The fission reactions occur in string. An neutron posted a solid nucleus destabilizes its energy causing fission into two nuclei of mass less and producing neutrons which in turn will cause the fission of nuclei. The reaction self-sustaining, continues as the fuel is available. This presents a major advantage to ensure the continued production of energy or when trying to make a very powerful bomb. Advantage can quickly become a disadvantage if the reaction gets carried away and causes the complete fusion reactor and radioactive pollution that ensues as happened at Chernobyl in 1986. The risk of runaway reactions is not the case in the process of nuclear fusion as soon as the temperature and / or density of matter are not met, the reaction stops.
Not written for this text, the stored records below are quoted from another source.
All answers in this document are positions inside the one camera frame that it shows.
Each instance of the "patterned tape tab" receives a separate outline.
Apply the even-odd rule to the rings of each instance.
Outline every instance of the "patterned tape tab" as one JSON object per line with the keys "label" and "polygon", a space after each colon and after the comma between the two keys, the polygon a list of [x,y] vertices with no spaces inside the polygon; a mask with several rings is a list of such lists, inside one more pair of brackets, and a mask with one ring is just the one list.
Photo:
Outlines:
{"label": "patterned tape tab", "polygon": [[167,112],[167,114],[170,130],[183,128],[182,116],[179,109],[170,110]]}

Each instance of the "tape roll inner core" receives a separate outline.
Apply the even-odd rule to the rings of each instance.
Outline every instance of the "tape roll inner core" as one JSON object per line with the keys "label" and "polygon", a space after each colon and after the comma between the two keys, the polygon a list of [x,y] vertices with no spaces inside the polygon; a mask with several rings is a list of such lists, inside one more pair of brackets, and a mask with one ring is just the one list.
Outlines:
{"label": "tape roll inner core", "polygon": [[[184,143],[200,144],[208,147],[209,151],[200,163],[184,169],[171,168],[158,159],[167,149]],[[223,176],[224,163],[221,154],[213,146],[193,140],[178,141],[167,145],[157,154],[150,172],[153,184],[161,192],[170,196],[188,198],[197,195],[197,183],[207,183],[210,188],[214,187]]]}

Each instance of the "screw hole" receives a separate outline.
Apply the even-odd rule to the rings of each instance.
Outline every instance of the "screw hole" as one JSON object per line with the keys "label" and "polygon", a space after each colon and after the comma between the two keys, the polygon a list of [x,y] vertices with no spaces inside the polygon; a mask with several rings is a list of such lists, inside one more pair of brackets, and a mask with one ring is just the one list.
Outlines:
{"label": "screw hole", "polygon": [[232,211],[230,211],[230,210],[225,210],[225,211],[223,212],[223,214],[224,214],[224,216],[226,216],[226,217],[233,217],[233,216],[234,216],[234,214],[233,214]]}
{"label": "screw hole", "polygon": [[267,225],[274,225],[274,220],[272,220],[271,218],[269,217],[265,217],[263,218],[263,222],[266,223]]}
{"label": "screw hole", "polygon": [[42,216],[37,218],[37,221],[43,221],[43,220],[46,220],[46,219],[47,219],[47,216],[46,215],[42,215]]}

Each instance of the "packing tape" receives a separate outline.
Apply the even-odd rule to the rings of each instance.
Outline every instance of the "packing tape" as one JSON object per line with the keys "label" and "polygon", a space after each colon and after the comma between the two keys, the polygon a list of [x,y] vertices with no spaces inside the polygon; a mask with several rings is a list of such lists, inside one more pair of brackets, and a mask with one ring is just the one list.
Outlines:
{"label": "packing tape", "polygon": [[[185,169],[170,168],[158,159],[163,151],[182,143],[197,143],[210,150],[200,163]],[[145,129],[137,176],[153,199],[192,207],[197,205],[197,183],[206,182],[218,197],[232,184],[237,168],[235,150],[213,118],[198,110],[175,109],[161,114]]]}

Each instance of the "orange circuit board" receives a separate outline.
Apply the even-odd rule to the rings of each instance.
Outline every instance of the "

The issue of energy production by fission is therefore to prevent the risk of runaway reaction while the production of fusion energy is to keep the system under conditions permitting the realization of reactions. The fission process is simple to implement, but risky when the merger is a complex process but does not present similar risks. Fusion has also other advantages over fission. The proposed reagents, deuterium and tritium (heavy isotope of hydrogen) are relatively abundant. Chemically equivalent to hydrogen, deuterium replaces in molecules of up to 0.015%. This may seem low but the abundance of hydrogen-water molecule contains two atoms to one oxygen atom, provides abundance of deuterium (it should however be extracted molecules). If tritium is different. This is a radioactive element with a period of very short life of just over 12 years. Thus there is only very small quantities naturally but its synthesis is under control for several decades. Combustible materials for nuclear fusion are far more abundant than those available for fission, that is to say uranium.
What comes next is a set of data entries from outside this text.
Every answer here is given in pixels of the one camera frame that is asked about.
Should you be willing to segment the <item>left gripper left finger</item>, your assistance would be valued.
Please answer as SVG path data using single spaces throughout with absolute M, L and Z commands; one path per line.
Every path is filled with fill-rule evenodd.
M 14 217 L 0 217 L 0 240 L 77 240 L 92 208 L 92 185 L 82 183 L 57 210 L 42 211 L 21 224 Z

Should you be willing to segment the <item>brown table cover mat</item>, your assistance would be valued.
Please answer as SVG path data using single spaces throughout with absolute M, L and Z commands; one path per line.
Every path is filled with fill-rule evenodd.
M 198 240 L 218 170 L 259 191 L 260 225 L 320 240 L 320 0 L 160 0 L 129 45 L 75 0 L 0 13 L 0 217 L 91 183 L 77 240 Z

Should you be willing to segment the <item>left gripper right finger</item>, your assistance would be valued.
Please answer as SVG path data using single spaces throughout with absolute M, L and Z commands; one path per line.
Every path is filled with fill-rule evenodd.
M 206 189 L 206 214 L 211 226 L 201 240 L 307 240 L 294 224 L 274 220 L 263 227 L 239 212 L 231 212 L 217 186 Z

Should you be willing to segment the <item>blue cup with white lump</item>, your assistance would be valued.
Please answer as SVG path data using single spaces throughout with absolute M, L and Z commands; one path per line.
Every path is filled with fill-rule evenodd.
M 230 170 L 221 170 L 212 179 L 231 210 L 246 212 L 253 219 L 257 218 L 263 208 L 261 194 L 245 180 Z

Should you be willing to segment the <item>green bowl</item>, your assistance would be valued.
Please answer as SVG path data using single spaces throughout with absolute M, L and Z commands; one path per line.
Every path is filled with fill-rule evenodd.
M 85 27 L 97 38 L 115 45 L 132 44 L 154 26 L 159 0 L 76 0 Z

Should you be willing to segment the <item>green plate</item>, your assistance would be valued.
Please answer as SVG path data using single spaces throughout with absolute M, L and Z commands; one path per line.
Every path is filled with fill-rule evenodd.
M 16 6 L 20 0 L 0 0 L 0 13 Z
The other major advantage of fusion over fission of waste products. The reactions of nuclear fission produces radioactive waste whose lifetimes are very long, the order of several hundreds of thousands of years. The problem with these waste is not so much of their dangerousness as the difficulty to store securely over periods as long. What are the geological terrain that will remain stable for the next 200,000 years? How to ensure transmission of the memory of those storages? Simply put: what should we write about the waste to be sure of being understood in 100,000 years? In the case of fusion, radioactive waste, in much smaller amounts, have lifetimes shorter of the order of hundred years.
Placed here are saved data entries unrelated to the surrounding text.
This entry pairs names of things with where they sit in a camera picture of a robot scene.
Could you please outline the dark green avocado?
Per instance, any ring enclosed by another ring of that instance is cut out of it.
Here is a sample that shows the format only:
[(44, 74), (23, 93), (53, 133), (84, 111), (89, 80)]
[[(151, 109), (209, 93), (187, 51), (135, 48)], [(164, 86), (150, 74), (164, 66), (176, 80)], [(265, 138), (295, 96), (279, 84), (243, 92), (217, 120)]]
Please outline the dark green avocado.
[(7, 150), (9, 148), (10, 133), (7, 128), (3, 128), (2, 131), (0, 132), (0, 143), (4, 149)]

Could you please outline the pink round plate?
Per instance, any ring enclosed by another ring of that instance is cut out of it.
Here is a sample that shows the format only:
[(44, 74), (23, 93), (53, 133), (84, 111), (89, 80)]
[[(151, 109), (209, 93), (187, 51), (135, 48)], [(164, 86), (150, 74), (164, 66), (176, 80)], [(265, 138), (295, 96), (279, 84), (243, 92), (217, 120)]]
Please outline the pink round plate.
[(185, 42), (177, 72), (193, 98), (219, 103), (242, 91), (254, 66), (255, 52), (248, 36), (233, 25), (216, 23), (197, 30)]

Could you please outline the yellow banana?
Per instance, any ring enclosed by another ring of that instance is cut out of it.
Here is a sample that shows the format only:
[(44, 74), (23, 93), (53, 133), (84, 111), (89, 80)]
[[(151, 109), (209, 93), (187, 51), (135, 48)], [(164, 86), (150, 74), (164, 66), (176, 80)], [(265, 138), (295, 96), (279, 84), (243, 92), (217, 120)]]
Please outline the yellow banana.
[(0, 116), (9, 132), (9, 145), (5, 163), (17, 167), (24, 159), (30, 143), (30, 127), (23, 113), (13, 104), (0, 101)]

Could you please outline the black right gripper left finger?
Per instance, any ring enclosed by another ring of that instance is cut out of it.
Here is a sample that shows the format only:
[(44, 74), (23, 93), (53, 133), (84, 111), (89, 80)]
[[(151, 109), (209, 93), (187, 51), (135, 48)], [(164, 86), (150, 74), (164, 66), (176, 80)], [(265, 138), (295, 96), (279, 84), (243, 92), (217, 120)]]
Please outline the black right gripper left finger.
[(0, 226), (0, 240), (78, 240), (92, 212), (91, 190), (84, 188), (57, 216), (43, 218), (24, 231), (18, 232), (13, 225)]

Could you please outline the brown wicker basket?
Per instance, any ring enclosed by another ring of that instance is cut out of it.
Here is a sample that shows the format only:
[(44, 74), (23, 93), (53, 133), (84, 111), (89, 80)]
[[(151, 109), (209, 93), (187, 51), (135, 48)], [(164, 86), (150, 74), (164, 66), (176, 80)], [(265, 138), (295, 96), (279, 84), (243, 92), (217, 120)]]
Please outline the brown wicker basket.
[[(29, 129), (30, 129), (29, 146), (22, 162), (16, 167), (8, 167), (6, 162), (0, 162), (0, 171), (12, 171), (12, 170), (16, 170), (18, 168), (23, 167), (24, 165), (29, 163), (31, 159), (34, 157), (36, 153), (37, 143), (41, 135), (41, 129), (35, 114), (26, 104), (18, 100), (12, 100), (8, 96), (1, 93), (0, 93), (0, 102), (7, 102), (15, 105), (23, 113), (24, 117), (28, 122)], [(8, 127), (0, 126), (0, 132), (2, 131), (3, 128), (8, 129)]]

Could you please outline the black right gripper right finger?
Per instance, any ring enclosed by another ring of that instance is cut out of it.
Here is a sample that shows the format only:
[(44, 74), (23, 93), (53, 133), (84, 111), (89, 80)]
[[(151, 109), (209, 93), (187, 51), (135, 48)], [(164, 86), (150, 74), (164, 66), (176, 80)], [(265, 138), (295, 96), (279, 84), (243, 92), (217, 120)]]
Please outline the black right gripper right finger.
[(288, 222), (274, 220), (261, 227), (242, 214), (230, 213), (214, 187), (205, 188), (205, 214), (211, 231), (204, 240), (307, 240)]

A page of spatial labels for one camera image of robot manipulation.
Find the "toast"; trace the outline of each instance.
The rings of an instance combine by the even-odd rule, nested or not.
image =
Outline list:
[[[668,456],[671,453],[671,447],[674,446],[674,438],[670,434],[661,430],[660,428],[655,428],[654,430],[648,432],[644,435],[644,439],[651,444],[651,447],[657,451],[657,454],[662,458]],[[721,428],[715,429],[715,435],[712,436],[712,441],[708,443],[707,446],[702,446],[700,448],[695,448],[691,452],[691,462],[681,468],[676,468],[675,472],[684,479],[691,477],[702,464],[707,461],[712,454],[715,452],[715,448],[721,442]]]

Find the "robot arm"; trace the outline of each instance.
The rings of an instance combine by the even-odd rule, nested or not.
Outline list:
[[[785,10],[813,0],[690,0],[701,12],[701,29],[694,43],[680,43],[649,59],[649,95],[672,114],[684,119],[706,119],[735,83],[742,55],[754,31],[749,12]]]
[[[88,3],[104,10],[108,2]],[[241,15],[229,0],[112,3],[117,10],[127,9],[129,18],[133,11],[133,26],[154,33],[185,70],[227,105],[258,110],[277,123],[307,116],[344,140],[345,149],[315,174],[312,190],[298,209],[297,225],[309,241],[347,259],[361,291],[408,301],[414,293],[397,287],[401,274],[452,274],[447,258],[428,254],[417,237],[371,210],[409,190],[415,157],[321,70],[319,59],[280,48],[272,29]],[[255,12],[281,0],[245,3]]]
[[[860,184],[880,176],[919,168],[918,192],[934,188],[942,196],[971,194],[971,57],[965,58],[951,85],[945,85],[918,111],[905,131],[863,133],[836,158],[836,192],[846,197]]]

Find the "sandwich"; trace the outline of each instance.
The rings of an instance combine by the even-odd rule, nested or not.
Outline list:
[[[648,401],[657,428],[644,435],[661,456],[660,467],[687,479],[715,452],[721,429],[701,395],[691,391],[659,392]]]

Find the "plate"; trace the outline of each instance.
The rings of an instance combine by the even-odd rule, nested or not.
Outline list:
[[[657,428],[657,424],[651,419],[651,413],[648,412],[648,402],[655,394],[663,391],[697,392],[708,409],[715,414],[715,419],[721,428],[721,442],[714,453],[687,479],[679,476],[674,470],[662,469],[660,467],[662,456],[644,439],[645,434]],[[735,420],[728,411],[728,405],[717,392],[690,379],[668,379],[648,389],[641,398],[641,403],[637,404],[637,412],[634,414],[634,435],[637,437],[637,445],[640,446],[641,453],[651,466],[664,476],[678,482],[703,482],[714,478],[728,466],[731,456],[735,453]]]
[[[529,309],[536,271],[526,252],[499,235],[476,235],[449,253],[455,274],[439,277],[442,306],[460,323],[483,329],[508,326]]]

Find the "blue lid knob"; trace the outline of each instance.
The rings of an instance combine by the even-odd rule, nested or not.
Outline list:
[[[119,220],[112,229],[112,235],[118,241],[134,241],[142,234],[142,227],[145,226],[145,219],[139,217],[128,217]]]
Control of energy production by nuclear fusion presents so many advantages: the existence of relatively abundant fuel, a very high ratio between the amount of fuel required and the energy produced a quantity of hazardous waste relatively low. However, the key processes occurring inside stars and to start the fusion reaction-the-gravitational collapse can not be reproduced on Earth. To create the conditions for nuclear fusion, two processes have been investigated: magnetic confinement and inertial confinement.